Television (Excerpts) – 2008

I've often wondered who that was and what he made of that conversation...
– John Clarke on a 1974 Fred Dagg sketch in which he answered a live telephone call, and said he'd call back later
It's sort of a self-fulfilling prophecy that the Olympics is terribly important. In fact it's not important, and there are all sorts of things happening in the world that are...
– John Clarke on the Olympic Games being heavily featured in the media
...the whole news and weather department was read as if we were in Shropshire.
– John Clarke on the BBC style accents used by NZ television presenters in the early 1970s
I thought it was illegal previously. There certainly wasn't much of it when I was growing up. I sat in the audience as a teenager thinking 'why doesn't somebody do this?', and nobody had by the time I was 23 and I did it myself.

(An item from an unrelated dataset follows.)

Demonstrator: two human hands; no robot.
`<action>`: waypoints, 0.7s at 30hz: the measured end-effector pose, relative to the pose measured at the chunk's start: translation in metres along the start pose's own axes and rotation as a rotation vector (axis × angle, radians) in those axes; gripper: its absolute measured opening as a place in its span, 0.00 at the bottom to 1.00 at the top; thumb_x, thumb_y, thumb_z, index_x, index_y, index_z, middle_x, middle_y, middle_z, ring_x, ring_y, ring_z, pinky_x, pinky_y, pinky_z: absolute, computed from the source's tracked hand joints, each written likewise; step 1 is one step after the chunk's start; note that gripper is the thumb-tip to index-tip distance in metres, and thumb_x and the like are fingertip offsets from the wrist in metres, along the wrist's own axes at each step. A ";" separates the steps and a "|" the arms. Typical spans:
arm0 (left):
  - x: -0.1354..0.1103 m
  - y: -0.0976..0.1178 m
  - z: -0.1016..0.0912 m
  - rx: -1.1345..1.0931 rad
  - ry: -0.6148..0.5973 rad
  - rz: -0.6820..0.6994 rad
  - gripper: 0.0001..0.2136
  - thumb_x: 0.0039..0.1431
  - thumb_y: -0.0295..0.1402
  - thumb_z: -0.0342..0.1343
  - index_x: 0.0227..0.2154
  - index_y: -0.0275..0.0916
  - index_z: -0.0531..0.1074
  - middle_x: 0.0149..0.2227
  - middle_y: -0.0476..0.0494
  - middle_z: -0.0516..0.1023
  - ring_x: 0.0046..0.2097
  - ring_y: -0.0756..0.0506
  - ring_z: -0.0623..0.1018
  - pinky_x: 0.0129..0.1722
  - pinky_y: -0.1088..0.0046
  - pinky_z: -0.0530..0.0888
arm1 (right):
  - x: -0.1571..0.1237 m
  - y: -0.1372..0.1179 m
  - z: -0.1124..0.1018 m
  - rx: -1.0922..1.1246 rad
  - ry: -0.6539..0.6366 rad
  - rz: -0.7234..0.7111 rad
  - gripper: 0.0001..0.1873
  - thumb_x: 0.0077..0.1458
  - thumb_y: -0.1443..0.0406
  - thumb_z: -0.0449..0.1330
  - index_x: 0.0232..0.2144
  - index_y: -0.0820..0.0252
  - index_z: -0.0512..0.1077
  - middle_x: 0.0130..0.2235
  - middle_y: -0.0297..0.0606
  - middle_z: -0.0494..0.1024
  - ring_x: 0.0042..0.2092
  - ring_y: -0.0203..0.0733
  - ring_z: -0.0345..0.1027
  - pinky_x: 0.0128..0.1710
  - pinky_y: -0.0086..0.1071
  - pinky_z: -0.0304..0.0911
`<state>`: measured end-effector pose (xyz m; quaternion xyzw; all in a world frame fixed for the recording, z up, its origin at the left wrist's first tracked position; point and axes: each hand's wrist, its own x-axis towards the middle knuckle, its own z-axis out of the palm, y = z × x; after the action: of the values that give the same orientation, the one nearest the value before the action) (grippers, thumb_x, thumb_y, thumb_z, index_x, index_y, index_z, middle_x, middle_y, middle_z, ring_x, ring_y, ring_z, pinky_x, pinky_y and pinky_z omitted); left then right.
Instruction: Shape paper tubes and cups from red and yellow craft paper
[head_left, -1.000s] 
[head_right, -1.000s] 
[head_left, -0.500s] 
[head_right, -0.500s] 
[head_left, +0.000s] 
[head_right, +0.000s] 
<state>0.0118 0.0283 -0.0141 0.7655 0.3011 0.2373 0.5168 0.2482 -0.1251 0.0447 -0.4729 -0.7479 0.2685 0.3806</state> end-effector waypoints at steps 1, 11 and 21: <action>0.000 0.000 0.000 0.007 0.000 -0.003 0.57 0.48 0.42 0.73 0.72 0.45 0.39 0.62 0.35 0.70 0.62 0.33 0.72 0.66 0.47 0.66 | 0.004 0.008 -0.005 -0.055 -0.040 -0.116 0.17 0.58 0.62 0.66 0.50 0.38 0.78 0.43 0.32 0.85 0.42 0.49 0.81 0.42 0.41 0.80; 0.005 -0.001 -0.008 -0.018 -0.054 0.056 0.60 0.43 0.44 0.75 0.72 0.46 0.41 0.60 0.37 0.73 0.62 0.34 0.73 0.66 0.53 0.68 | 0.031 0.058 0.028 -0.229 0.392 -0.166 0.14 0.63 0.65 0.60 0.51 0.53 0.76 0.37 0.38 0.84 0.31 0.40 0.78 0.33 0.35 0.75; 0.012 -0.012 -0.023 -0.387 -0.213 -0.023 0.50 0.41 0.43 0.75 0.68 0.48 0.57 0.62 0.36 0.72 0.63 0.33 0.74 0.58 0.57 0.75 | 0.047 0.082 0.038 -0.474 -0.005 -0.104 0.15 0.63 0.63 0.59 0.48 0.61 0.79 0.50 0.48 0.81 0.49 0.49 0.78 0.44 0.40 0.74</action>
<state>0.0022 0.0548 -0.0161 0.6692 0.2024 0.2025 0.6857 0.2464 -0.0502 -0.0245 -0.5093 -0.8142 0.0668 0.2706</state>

– John Clarke on wondering why no one sounded like an ordinary Kiwi on NZ television in the late 1960s/early 1970s
His dairy operation would have kicked in by now ... he was always a diversified farmer, he was very sensible.
– John Clarke imagines what Fred Dagg would be doing now
That's an important part of it, because it was my view at the time that the politicians had become so aware of the power of the media that they were mimicking themselves ... so I wanted to deface all of that.
– John Clarke on his decision not to physically imitate the Australian politicians he was lampooning
He's more Australian than Australians are really, in terms of the way he speaks. But he's like that when he's performing, he's like that when he's off and he's not performing. He generally sees something that other people don't see.
– Collaborator Bryan Dawe on John Clarke
Before John came along there was really no one that was doing it at such a sophisticated level. And so as a consequence of that, he inspired a lot of people to go perhaps beyond the stand-up comedy area, and think about more sophisticated ways ... and I was one of those people.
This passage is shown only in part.